Problem to work on → Copy each line of the listing that includes "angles".

Supplied information →
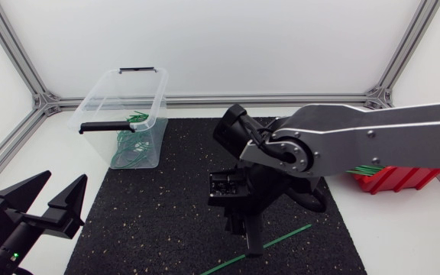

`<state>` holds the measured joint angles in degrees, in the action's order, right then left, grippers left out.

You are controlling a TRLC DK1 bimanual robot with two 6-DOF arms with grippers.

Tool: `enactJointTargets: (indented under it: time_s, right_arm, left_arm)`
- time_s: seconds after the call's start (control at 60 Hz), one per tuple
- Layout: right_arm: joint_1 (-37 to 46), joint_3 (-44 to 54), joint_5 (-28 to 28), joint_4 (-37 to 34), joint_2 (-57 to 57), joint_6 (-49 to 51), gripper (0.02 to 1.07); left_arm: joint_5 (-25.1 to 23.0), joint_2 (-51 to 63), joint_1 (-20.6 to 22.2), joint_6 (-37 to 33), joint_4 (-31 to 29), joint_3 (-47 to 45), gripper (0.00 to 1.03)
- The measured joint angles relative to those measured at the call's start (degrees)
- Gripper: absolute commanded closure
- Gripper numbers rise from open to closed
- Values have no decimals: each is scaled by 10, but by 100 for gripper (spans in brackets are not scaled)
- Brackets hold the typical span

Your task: Take a green cable tie from the red box, thread the tail through the head to close it, then place it in the transparent bin on the left.

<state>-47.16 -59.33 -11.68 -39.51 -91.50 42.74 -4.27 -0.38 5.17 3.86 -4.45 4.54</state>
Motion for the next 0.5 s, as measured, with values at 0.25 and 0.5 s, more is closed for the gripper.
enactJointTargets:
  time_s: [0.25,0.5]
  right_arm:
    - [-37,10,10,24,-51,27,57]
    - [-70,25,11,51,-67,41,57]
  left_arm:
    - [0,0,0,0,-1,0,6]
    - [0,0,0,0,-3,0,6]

Task answer →
`<state>` holds the measured joint angles in degrees, in the action's order, right then left, grippers left out.
- The measured joint angles relative to those measured at the call's start (degrees)

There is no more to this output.